What funeral photography is about in 5 (there’re more!) steps

When I tell people I’m a funeral photographer they can be slightly taken aback. They remove “funeral” from the occupation and replace it with “wedding”.
They think, “How can you be a photographer at a funeral? How can you ask people to smile?”
Well, that’s not quite the point. And here are 5 (there are heaps more) points I’d like to share about being a funeral photographer. It might not be what you first imagine!

Not what people expect
Grandchildren at their grandfather’s wake – not the kind of image people expect from a funeral. (The family were thrilled!)

i. A funeral photographer isn’t a wedding photographer!

When a wedding photographer turns up at a wedding everyone knows what to expect and how to behave. When I turn up at funerals people don’t know what to expect. They’re not in a familiar situation and didn’t expect a photographer to be present. There’s no protocol with a funeral photographer so once they’ve seen you they tend to ignore you. You thus become invisible and it’s at that point that you can take really good photos.

The widow leaving the church; in the foreground, the priest hugs her son.

ii. Discretion is key to funeral photography

As you move around discretely, you can capture love, tenderness and genuine emotion. No one is performing for the camera. You also do have images of people smiling and laughing, it’s not all blubbering and red eyes from weeping, as people so frequently imagine.

iii. As a funeral photographer you get to capture tenderness

At funerals people are at their most human and it’s this that I love capturing.



I’m interested in people’s humanity. Capturing tenderness. It’s the emotion that people give to each other that is the most moving.

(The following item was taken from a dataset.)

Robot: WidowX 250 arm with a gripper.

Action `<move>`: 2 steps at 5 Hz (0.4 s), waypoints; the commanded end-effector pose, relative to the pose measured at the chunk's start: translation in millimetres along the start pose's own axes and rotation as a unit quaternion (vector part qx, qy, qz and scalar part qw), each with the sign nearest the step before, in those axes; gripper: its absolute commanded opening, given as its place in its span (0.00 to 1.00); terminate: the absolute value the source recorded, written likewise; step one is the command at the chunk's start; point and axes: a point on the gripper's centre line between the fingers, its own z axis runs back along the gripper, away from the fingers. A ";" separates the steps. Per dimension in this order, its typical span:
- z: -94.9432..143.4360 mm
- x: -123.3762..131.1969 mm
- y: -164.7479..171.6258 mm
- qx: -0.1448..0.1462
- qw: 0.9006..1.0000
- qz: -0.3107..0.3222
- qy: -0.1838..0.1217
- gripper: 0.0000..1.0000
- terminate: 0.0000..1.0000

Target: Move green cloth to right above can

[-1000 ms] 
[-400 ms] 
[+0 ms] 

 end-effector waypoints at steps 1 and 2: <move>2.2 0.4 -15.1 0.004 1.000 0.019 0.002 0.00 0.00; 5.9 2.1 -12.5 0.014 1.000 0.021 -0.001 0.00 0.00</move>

iv. As a funeral photographer you’re enabling people to grieve

You perform a service. You’re recording a gathering of people who’ve loved the deceased and it’s that love that you’re capturing. You’re giving them something that they can remember and look at and see a family/friends united. So you are preserving the memory of a person.

Viv’s living room. Viv was an academic who spent his life collecting objets d’art and books/fine prints and would rearrange his room after each purchase. His family wanted this room, so painstakingly cared for, to be recorded as they said, “It’s just so Viv. It was his pride and joy.”


v. As a funeral photographer you’re giving something tangible to preserve memories

In the west we’ve dispensed with death. The reminders of death (gravestones) are diminishing. Photos are one of the few ways left of preserving that memory by something tangible.